Our co-host Miles interviewed Aisha about the book, their experiences that led them to making it, [00:02:30] and how we can feed ourselves even when we feel like we can’t or when we don’t want to or when food is the last thing on our minds. As always, you can find more info in the episode description, including a link to buy your own copy of Misery Meals, which is now available for international shipping.
Okay, here’s the interview.
Interview with Aisha Mirza
Aisha Mirza: Uh, my name’s Aisha Mirza. I’m a writer and an artist. I’m joining you from East London, where I currently live on a boat, um, and it’s kind of dusk time here in London, so you might [00:03:00] hear some squawking, and that’s the, that’s the ducks just, like, doing their business.
Miles Griffis: Thank you so much for joining us today.
Aisha Mirza: Thanks for having, thanks for having me. I was like, “This might be a bit of a stretch for the Long COVID Podcast, but, you know, I’ll give it a go.”
Miles Griffis: Um, the reason this stuck out is, I mean, long COVID is a disability. We– It is an energy-limiting illness, and you arranged a cookbook or an anti-cookbook, we can talk more about that later, but, uh, organized by Spoons, and I think that is such an important thing for people with long COVID [00:03:30] because it can be so overwhelming to try and put together a good recipes when you are sick and not feeling well.
So when we looked at the cookbook, we noticed that you open it in a pretty surprising way, which is talking about How you are a self-identified, uh, not foodie and have really complicated relationships with food, which I’m sure many people in the chronic illness and disability space can relate to. How did you go from this aversion to food to editing a cookbook?
Aisha Mirza: I know. [00:04:00] It’s weird, actually. I’m not entirely sure. This is actually the second cookbook that I’ve made. I made a much s- like smaller scale one for a partner in the past, which is, which is weird ’cause I haven’t made any other books. I probably should. I guess it’s like food and being comfortable with food and like finding a flow in the kitchen and creating any kind of routine or ritual around food, and I guess by extension, ways of nourishing [00:04:30] myself, has just been a challenge for a long time.

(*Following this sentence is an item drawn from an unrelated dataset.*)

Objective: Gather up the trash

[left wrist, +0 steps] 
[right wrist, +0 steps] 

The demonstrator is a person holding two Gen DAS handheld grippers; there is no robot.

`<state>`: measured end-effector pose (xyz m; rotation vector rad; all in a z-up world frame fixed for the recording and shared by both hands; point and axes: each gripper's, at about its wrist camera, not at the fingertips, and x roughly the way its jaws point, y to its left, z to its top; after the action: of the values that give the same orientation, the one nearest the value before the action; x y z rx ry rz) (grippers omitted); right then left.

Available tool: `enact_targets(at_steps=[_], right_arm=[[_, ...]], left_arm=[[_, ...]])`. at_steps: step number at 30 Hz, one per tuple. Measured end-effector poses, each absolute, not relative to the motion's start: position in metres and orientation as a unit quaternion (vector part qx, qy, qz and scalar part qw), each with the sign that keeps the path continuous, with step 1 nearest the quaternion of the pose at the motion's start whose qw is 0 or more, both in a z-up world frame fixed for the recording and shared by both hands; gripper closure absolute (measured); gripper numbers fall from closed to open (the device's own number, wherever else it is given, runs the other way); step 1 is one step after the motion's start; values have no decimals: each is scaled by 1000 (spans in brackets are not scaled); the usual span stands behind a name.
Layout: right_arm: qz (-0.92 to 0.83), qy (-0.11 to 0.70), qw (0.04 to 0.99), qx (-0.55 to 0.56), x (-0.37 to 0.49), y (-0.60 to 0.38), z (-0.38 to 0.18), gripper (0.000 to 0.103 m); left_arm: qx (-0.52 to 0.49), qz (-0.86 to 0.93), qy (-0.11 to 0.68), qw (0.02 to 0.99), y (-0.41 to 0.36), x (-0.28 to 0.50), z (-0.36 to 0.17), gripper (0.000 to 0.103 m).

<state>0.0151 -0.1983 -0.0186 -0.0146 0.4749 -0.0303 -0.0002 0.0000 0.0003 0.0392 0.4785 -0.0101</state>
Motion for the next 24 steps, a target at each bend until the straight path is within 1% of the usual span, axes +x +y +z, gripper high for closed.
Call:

I think when I’m unwell, food is one of the first things to emerge as a problem area, and it can honestly feel impossible to figure out how to do it, how to keep it fairly regular, how to remember. And I suppose over time I was hoping that that would kind of figure itself out, and it’s kind of become clear [00:05:00] as I’m marching through my mid-30s that it’s, it’s, it’s not.
It’s not gonna figure itself… It’s part of who I am and it’s part of how I move through the world. And so I guess I’ve turned towards it, or tried to turn towards it with some curiosity. Um, so it was like a very personal project for me, um, quite self-serving in that way ’cause I was like, “Nothing’s really getting me there.

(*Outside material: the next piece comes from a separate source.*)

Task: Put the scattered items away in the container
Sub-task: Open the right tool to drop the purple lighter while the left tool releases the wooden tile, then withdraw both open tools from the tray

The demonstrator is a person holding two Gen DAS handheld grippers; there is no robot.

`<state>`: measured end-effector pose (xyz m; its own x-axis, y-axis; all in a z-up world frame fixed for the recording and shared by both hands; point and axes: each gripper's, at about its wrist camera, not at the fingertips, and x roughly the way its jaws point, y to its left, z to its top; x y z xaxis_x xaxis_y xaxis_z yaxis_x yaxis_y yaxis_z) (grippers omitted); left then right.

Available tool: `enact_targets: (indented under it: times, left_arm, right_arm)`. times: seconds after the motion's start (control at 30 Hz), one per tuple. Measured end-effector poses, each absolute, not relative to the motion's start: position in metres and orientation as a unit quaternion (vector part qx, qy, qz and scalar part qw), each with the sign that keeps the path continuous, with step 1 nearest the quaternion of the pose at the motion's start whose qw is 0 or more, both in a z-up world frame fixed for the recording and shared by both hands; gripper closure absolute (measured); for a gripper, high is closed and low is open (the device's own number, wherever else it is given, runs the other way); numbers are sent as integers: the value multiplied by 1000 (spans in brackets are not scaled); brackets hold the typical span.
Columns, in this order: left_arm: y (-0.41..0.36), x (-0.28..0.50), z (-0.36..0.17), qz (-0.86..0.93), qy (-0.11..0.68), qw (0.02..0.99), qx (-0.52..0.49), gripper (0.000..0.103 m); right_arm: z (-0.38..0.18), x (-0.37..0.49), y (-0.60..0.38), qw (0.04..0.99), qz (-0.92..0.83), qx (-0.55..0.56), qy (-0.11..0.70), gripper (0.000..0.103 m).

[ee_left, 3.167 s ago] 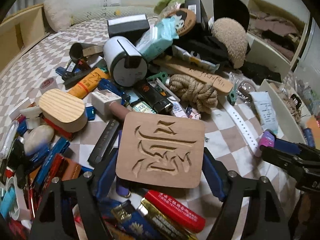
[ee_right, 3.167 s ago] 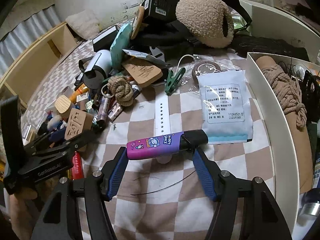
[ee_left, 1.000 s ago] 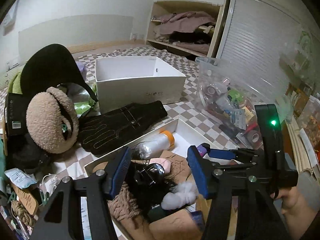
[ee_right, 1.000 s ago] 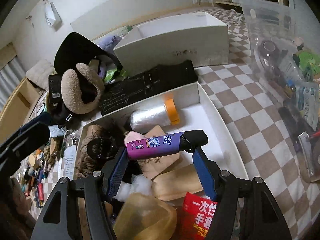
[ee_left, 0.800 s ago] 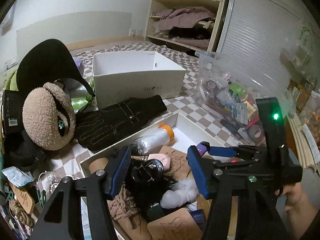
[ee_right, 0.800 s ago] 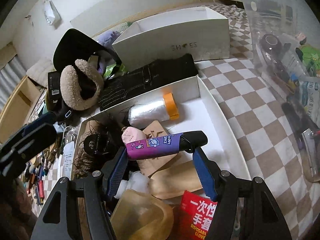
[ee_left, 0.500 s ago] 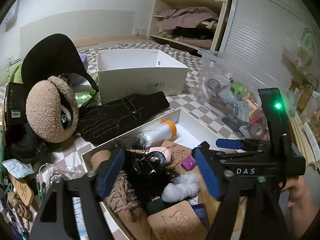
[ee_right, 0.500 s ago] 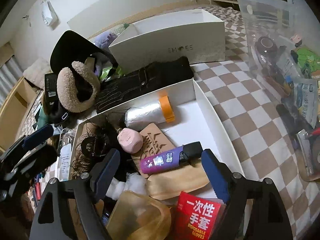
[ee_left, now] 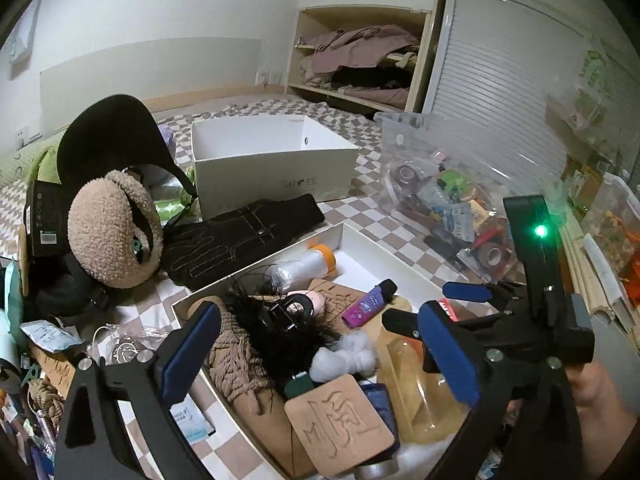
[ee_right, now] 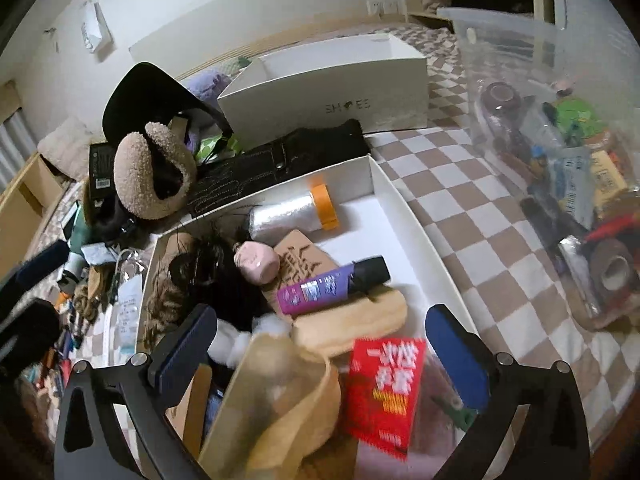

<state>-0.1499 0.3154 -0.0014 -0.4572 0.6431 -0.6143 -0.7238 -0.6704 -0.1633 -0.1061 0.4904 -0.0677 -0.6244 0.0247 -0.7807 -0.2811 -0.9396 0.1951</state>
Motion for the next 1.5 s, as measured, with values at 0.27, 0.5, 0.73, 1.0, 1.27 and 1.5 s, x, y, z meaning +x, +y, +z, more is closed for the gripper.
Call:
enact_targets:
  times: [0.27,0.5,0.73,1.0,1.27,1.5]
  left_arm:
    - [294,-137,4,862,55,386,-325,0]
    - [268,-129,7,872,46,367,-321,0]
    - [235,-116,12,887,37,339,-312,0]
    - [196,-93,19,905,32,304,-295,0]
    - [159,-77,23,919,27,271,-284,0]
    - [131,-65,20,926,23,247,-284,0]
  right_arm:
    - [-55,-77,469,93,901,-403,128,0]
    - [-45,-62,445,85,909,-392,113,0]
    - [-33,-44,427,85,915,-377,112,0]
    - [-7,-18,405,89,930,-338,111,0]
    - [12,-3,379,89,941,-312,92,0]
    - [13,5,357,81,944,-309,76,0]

Let me sort of explore that a bit more.”
Miles Griffis: That’s very cool. So, uh, the book is called Misery Meals, and you also have a collective called Misery. [00:05:30] Can you tell us how Misery came to be?
Aisha Mirza: I started thinking about Misery in 2018. Um, I, I lived in New York for four years and worked in mental health there, and was also part of like the radical mental health movement, which wasn’t so much flourishing in the UK as far as I knew.
So I got really excited about lived experience-led, um, peer support, specifically around mental health. Um, and then I moved back to London [00:06:00] after a very acute episode, which essentially I didn’t have health insurance in New York and, and had to leave to sort myself out. It was the cheapest option. And kind of noticed that while there were so many queer spaces and spaces for queer people of color too, like really blossoming in London, they really relied on a certain type of like- Uh, extroversion, but, like, also there was, like, a quieter, [00:06:30] slower, sadder space that, like, needed to be, um, available, I thought.
And so that’s, that’s kind of where the, where Misery started. And, um, it actually started as a sober club night. It’s now, like, a community interest company, like a legal entity, and we have four core part-time, um, staff. And we have, like, a range of programs. We also have a strand called Misery Medicine, which really [00:07:00] came to life during the lockdowns, um, where I spent a lot of time, as many people did, um, nurturing that relationship with outside and nature and how, and how so much of nature and plants and trees could, could become our friends in this really unique new way that a lot of us hadn’t had to really experience before, especially in a place like London.
So there’s also a piece there around, like, reclaiming, healing, um, and making our own medicines on our own terms. And, [00:07:30] um, whether you wanna do that or not, or whether it’s appropriate for you or not, there’s just something quite empowering, um, and comforting about knowing that the plants that surround us are our friends, whether they’re weeds or, or whatever.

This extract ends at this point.